Rita began flicking through the photograph album, Marshall losing hope as she watched photo after photo being dismissed … But then she turned back a page and squinted down at one of the pictures:
‘This one,’ she said, tapping her blood-red nail against it.
‘You’re absolutely sure?’ Marshall asked her.
‘One-hundred-and-ten per cent,’ she nodded. ‘That’s him. That’s Henry’s “special” friend.’
The cold had set in, making his leg ache, the tablets just about holding the pain at bay. Barely able to grip his coffee, Chambers watched the team of council workers excavate the site by torchlight.

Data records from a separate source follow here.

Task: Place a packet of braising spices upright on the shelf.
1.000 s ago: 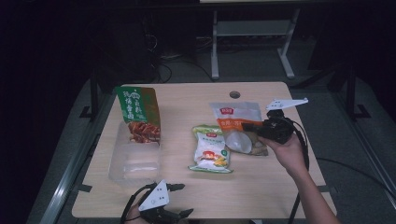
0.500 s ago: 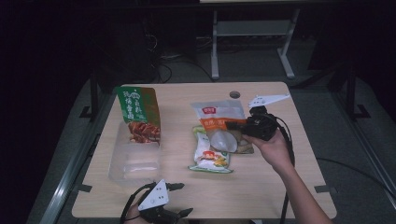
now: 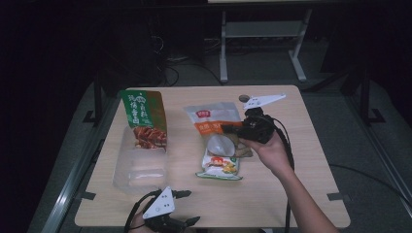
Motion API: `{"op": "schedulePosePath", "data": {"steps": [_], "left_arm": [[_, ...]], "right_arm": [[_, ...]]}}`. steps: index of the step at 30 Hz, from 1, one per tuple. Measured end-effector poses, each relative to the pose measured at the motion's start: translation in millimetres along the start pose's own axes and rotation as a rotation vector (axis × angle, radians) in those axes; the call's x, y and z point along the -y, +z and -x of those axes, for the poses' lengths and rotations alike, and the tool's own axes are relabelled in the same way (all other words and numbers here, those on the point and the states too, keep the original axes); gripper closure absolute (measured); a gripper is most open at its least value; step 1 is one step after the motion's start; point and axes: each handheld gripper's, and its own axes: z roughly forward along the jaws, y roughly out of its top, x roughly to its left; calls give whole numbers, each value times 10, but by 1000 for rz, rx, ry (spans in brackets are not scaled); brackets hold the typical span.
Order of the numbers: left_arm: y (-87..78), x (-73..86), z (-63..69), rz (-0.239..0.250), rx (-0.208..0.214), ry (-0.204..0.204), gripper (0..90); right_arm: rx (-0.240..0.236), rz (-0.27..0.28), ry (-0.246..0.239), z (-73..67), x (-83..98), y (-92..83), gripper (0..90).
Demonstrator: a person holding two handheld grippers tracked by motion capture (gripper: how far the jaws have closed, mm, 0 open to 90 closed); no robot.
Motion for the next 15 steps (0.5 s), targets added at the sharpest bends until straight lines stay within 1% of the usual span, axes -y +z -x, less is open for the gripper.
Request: {"op": "schedulePosePath", "data": {"steps": [7, 15], "left_arm": [[-13, 0, -1, 5, 0, -5, 235], [-22, 0, -4, 5, -5, 2, 235]], "right_arm": [[-29, -6, -25, -108, -113, 125, 900], [-66, 0, -48, -210, -235, 269, 900]]}}
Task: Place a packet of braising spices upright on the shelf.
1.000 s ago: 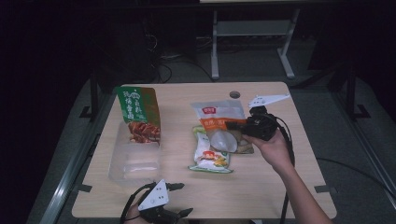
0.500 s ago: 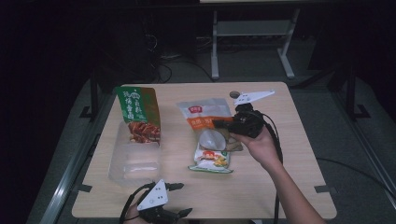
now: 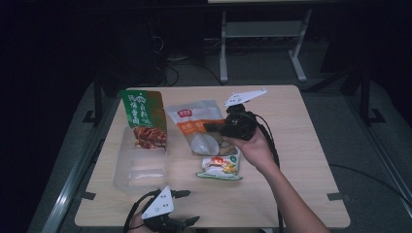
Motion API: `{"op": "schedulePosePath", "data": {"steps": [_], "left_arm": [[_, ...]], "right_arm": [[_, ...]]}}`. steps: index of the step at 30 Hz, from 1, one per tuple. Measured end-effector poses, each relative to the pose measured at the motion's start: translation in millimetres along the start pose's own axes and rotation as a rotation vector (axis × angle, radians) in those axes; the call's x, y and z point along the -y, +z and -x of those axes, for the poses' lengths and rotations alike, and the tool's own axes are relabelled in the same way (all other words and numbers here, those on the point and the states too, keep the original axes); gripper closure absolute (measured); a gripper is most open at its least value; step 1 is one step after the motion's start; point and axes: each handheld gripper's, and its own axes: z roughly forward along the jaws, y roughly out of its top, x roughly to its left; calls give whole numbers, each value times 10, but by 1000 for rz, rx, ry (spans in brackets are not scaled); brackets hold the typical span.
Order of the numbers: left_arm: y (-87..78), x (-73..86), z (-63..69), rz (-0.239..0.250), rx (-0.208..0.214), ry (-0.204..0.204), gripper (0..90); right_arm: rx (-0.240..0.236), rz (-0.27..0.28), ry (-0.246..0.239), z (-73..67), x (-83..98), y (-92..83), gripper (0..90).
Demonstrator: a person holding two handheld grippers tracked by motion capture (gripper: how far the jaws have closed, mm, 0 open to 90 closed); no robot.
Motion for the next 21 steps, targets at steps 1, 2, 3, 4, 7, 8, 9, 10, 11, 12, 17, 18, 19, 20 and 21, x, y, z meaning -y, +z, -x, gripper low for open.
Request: {"op": "schedulePosePath", "data": {"steps": [1, 2, 3, 4, 7, 8, 9, 10, 11, 12, 17, 18, 19, 20, 21], "left_arm": [[-2, 0, 1, 0, -1, 0, 235], [-4, -1, 0, -1, -1, 2, 235], [-5, -1, 1, 1, -1, 1, 235], [-6, -1, 1, 0, -1, 1, 235], [-7, 1, 4, 4, -1, -4, 235], [-8, 1, 4, 5, -1, -4, 234], [-9, 2, 6, 6, 1, -9, 235], [-10, 2, 4, 8, -1, -8, 235], [-11, 3, 6, 8, -1, -12, 235], [-11, 4, 6, 8, -1, -12, 235], [4, 5, 14, 4, 4, -9, 235], [6, 5, 16, 4, 4, -9, 235], [8, 5, 17, 3, 5, -8, 235], [8, 5, 17, 4, 5, -9, 235], [7, 5, 15, 5, 4, -9, 235]], "right_arm": [[-3, -2, -3, -9, -15, 17, 900], [-7, -3, -7, -21, -33, 39, 900], [-10, -5, -6, -28, -45, 52, 900], [-13, -6, -8, -37, -59, 70, 900], [-23, -5, -12, -69, -104, 119, 900], [-23, -5, -15, -76, -117, 135, 900], [-33, -2, -11, -89, -128, 151, 900], [-36, -2, -12, -98, -138, 168, 900], [-35, -3, -15, -107, -149, 185, 900], [-40, -6, -15, -117, -161, 205, 900], [-54, 0, -16, -150, -196, 293, 900], [-59, -2, -18, -160, -208, 318, 900], [-60, -2, -18, -169, -215, 334, 900], [-64, 0, -24, -175, -225, 357, 900], [-66, -3, -27, -185, -237, 377, 900]]}}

Two diggers had been shifting earth for the past couple of hours while others dug by hand, the commotion attracting an audience of bored teenagers and gossiping residents from the houses behind. The patrol cars he’d requested had cordoned off the area and, thus far, done an admirable job of keeping people away.
‘Excuse me, Detective,’ said a man covered head-to-toe in dirt. ‘You wanted to know when the first quadrant was cleared?’ he asked, looking a little traumatised.
Chambers nodded and followed him down into the five-by-five-metre patch carved out of the ground, stepping carefully through the carpet of bones, the skeletons of dozens of animals, many still perfectly assembled – a mass grave accrued over years.
‘How many more diggers can you get here?’ he asked the man.
‘Quadrant three’s almost done,’ he replied. ‘Two’s not far off. I think we can do it with what we’ve got.’
Chambers stared out over the sea of allotments with a pang of guilt. Sheds bordered by evenly spaced fences. It looked like a miniature village in the darkness:
‘That’s just tonight’s job,’ he said. ‘Tomorrow we start on the rest.’
‘Errrr … I’m sorry?’
‘You heard me. Rip it all up.’
The dog had curled up in the footwell, the U-Drive van a surprisingly cosy way to spend the evening, with the heater billowing hot air into the cabin and the engine rumbling gently beneath them. Winter had parked them up beneath the same tree as earlier, the quiet park just around the corner from Coates’s house a logical place to rendezvous with their Metropolitan Police contingent.
The dog lifted its head when there was a knock on the glass.
‘Marshall?’ a uniformed officer asked when she wound down the window.